8. Il n'est pas contesté qu'ainsi que le soutient le garde des sceaux, ministre de la justice, un appel au blocage des établissements pénitentiaires par plusieurs syndicats avait abouti à un doublement par rapport à la période immédiatement antérieure du nombre d'arrêts de maladie entre le 21 et le 31 janvier 2018 et que 25 % des effectifs se trouvait alors en interruption de travail au sein du centre pénitentiaire de Beauvais. Par ailleurs, en se bornant à produire l'arrêt de travail dont il a bénéficié précisant que celui-ci était accordé en raison d'un lumbago et d'une souffrance au travail, M. B n'établit pas la réalité du motif médical ayant justifié son absence pendant la période considérée. Dans ces conditions, le ministre était fondé à rejeter la demande de congés de maladie courant du 26 au 31 janvier 2018 que M. B avait présentée, sans qu'il ne fût nécessaire de faire procéder à une contre-visite par un médecin agréé. Par suite, l'intéressé n'est pas fondé à soutenir que la décision attaquée est entachée d'erreur de fait et de droit.
9. Il résulte de tout ce qui précède que M. B n'est pas fondé à demander l'annulation de la décision attaquée.
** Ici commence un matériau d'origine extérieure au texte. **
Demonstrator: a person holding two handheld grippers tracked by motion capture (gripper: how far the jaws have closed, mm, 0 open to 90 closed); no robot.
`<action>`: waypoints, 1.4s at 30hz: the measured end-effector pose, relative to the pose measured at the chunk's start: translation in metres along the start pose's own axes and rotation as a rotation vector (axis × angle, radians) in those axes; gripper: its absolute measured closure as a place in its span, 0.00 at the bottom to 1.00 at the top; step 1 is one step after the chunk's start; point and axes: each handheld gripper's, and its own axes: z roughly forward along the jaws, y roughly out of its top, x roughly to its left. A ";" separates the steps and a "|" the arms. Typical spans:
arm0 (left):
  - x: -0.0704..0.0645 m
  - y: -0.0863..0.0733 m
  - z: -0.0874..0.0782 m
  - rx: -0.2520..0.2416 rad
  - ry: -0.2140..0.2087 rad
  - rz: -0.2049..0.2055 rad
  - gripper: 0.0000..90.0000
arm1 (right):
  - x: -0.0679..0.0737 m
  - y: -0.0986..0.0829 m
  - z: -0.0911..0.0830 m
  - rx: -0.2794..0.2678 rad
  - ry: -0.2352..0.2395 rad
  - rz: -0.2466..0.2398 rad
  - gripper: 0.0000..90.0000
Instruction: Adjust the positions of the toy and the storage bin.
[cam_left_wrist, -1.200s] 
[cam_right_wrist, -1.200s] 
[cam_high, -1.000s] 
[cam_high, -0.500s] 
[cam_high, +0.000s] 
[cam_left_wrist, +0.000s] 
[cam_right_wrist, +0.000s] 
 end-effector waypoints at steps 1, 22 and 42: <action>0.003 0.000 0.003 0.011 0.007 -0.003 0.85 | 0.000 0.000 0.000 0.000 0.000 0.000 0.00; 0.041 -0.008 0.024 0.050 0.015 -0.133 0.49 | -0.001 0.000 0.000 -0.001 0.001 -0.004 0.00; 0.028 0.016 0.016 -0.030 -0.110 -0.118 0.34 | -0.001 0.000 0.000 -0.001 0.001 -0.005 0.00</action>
Par suite, ses conclusions à fin d'injonction et les conclusions qu'il présente sur le fondement de l'article L. 761-1 du code de justice administrative doivent également l'être.
D E C I D E :
Article 1er : La requête de M. B est rejetée.
Article 2 : Le présent jugement sera notifié à M. A B et au garde des sceaux, ministre de la justice.
Délibéré après l'audience du 6 juin 2024, à laquelle siégeaient :
- Mme Galle, présidente,
- M. Fumagalli, conseiller,
- M. Richard, premier conseiller.
Rendu public par mise à disposition au greffe le 20 juin 2024.
Le rapporteur,
Signé
J. Richard
La présidente,
Signé
C. Galle
Le greffier,
Signé
J.-F. Langlois
La République mande et ordonne au garde des sceaux, ministre de la justice en ce qui le concerne ou à tous commissaires de justice à ce requis en ce qui concerne les voies de droit commun contre les parties privées, de pourvoir à l'exécution du présent jugement.